L'ensemble de ces données confirme donc l'existence d'un couplage entre transcription et épissage et indique une inter-connexion étroite et fonctionnelle entre les protéines régulant la transcription, les facteurs de la transcription notamment, et celles contrôlant l'épissage (Figure

27).

Figure 27: Transcription et épissage, deux événements couplés pour un meilleur contrôle de l’expression des gènes.

Outre la protéine oncogénique Spi-1/PU.1, plusieurs exemples de protéines impliquées dans les deux processus, transcription et épissage, sont déjà connues : P52, un activateur transcriptionnel, est capable d’interagir avec le facteur d’épissage ASF/SF2 (Ge, et al., 1998).
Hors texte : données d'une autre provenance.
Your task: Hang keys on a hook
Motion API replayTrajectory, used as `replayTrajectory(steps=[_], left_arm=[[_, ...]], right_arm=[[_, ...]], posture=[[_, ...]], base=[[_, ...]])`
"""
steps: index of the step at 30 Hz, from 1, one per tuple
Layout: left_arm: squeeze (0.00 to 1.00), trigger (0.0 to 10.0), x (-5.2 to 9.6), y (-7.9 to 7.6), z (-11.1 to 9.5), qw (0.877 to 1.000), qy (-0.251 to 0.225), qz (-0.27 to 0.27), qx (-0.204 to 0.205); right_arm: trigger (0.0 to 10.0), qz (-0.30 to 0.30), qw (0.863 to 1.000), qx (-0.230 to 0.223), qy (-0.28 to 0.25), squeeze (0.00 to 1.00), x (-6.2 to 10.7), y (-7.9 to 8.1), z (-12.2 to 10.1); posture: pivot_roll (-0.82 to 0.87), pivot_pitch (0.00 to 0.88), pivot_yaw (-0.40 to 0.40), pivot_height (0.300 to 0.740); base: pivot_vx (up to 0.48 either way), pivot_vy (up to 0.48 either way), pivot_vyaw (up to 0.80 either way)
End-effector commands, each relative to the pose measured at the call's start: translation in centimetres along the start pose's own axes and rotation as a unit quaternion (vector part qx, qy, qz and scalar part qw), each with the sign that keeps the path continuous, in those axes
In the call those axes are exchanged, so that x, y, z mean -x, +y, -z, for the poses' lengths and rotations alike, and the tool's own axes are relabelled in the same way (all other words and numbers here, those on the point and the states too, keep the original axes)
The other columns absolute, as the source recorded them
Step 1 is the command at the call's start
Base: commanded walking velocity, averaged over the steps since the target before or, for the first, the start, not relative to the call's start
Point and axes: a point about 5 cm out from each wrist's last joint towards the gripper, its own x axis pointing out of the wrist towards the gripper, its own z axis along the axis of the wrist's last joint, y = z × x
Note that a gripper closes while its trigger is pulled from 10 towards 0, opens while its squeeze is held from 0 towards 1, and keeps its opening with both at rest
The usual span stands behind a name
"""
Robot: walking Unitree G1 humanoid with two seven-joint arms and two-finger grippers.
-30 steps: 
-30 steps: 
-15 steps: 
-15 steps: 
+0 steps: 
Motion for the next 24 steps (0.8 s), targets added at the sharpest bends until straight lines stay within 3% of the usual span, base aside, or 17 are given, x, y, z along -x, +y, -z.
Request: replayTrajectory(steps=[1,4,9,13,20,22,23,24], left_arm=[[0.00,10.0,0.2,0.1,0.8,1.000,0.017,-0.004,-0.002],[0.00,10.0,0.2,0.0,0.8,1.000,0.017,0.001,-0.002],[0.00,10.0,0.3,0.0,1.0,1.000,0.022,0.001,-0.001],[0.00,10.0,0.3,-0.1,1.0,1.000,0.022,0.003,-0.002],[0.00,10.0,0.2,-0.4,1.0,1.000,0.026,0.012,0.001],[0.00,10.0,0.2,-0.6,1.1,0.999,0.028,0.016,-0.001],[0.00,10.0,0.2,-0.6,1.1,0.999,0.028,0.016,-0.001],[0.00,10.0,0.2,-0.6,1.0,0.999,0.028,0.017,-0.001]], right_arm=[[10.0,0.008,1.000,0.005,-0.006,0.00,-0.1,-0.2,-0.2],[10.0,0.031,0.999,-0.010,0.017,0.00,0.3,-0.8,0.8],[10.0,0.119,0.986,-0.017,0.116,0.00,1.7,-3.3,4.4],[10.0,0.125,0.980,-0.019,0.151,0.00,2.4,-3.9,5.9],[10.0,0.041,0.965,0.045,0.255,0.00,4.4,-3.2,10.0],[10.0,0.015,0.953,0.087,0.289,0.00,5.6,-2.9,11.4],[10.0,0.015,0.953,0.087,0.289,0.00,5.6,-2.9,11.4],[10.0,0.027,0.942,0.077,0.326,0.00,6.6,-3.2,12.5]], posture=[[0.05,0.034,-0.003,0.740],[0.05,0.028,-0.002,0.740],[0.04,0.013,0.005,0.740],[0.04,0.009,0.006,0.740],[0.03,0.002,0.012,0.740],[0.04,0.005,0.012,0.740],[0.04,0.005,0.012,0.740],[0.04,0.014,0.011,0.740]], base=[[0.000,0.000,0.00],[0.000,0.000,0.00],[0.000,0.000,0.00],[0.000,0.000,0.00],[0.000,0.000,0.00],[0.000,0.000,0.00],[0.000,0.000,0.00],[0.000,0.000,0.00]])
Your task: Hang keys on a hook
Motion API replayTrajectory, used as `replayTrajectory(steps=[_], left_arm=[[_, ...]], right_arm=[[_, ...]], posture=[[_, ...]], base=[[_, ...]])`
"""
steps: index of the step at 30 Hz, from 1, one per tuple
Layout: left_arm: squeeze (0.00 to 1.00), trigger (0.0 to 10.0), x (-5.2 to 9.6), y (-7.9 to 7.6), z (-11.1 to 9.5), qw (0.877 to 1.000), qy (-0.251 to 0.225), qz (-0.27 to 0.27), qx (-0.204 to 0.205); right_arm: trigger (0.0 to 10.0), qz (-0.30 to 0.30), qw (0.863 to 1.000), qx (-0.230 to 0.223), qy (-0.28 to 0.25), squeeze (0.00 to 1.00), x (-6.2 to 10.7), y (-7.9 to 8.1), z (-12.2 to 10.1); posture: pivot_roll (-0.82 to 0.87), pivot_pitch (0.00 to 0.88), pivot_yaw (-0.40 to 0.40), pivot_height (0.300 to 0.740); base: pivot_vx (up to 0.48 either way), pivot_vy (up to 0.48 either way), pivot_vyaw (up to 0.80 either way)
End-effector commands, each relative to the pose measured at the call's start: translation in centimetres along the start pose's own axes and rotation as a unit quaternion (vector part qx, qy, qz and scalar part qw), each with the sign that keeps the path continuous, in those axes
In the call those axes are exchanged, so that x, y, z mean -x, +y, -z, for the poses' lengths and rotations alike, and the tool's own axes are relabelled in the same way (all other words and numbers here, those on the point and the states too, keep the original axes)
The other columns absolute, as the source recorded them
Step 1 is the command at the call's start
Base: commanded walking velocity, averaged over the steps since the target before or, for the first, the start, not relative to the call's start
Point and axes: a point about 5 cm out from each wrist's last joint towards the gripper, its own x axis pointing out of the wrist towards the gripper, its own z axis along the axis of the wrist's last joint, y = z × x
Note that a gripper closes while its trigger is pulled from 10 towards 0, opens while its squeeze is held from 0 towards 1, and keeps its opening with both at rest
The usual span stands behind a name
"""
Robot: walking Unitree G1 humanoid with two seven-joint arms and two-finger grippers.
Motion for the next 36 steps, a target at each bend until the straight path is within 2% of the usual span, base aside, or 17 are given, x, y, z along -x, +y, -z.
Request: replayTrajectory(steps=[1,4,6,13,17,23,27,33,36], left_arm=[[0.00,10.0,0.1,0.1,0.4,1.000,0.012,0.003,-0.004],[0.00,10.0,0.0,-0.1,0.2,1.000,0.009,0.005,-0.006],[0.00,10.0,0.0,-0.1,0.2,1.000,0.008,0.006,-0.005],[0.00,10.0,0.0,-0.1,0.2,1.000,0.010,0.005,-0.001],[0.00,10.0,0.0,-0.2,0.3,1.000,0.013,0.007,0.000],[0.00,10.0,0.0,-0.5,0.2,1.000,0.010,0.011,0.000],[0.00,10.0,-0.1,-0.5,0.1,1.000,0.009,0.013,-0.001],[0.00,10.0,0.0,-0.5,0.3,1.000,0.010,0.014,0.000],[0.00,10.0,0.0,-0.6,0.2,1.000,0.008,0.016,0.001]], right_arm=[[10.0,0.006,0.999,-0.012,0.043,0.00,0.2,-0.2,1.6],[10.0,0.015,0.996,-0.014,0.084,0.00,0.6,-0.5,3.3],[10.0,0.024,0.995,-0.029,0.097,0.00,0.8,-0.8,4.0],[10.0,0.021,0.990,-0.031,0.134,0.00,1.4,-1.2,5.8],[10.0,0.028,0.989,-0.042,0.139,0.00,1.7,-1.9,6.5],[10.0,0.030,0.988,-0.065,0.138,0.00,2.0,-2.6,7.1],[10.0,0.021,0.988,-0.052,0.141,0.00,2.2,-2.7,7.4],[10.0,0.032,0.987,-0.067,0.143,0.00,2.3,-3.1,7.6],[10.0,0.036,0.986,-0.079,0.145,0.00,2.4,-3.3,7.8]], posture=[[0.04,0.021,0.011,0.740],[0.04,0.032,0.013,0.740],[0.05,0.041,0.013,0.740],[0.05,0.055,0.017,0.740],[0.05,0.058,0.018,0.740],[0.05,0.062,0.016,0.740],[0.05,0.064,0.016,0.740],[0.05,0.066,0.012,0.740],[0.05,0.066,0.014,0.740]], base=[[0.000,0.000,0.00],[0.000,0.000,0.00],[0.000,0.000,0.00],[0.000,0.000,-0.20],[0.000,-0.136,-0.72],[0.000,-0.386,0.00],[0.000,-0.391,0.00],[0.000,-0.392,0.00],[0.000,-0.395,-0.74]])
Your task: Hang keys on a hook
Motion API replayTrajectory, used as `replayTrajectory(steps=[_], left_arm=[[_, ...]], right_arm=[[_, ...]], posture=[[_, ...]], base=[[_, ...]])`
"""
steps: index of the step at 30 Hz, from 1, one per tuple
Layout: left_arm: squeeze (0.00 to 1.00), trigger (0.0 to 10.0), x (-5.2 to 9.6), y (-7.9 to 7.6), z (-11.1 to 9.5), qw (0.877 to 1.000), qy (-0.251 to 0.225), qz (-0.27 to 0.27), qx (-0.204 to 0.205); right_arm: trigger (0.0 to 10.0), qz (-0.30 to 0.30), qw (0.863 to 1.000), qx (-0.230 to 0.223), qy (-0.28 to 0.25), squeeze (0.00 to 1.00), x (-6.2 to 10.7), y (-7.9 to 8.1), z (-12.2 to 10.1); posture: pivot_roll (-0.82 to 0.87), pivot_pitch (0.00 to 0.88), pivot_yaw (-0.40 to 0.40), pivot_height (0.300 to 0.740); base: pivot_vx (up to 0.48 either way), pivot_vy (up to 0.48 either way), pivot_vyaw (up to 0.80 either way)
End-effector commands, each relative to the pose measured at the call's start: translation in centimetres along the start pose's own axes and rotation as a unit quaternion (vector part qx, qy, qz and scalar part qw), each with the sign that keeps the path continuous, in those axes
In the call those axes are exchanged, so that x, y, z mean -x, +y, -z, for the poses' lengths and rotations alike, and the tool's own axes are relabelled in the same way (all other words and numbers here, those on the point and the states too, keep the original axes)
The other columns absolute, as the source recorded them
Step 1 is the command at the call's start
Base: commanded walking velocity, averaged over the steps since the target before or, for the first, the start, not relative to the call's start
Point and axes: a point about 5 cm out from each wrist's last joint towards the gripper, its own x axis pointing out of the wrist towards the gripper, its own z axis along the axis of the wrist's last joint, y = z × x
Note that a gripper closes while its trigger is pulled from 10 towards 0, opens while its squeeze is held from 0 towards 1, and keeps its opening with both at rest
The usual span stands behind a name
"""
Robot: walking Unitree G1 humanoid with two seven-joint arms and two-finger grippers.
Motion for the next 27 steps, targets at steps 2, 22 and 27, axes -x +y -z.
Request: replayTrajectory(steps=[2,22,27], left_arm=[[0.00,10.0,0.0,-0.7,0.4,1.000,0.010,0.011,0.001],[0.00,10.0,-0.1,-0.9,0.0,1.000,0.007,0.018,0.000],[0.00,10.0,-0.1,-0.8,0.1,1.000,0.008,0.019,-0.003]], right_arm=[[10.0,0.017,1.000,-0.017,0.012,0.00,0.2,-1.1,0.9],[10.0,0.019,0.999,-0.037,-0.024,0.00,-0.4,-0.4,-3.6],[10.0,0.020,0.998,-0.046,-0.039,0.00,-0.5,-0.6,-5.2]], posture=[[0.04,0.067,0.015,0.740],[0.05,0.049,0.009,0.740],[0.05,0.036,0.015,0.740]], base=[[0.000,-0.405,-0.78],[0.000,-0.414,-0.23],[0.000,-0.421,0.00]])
U1 snRNP, facteur d’épissage essentiel du splicéosome, peut se lier à plusieurs protéines impliquées dans la transcription : le facteur d’élongation TAT-SF1 (Fong and Zhou, 2001; Tian, 2001), le facteur de transcription TFIIH, et même l’ARN polymérase II (ARNpol II) (Kwek, et al., 2002). La protéine E2, activateur transcriptionnel des gènes viraux, peut elle aussi interagir avec des facteurs d’épissage de la famille des protéines SR ou avec des protéines associées aux snRNP (Lai, et al., 1999).

CAP: capping de l’ARNm

CTD: domaine carboxyterminal de l’ARN polymérase II.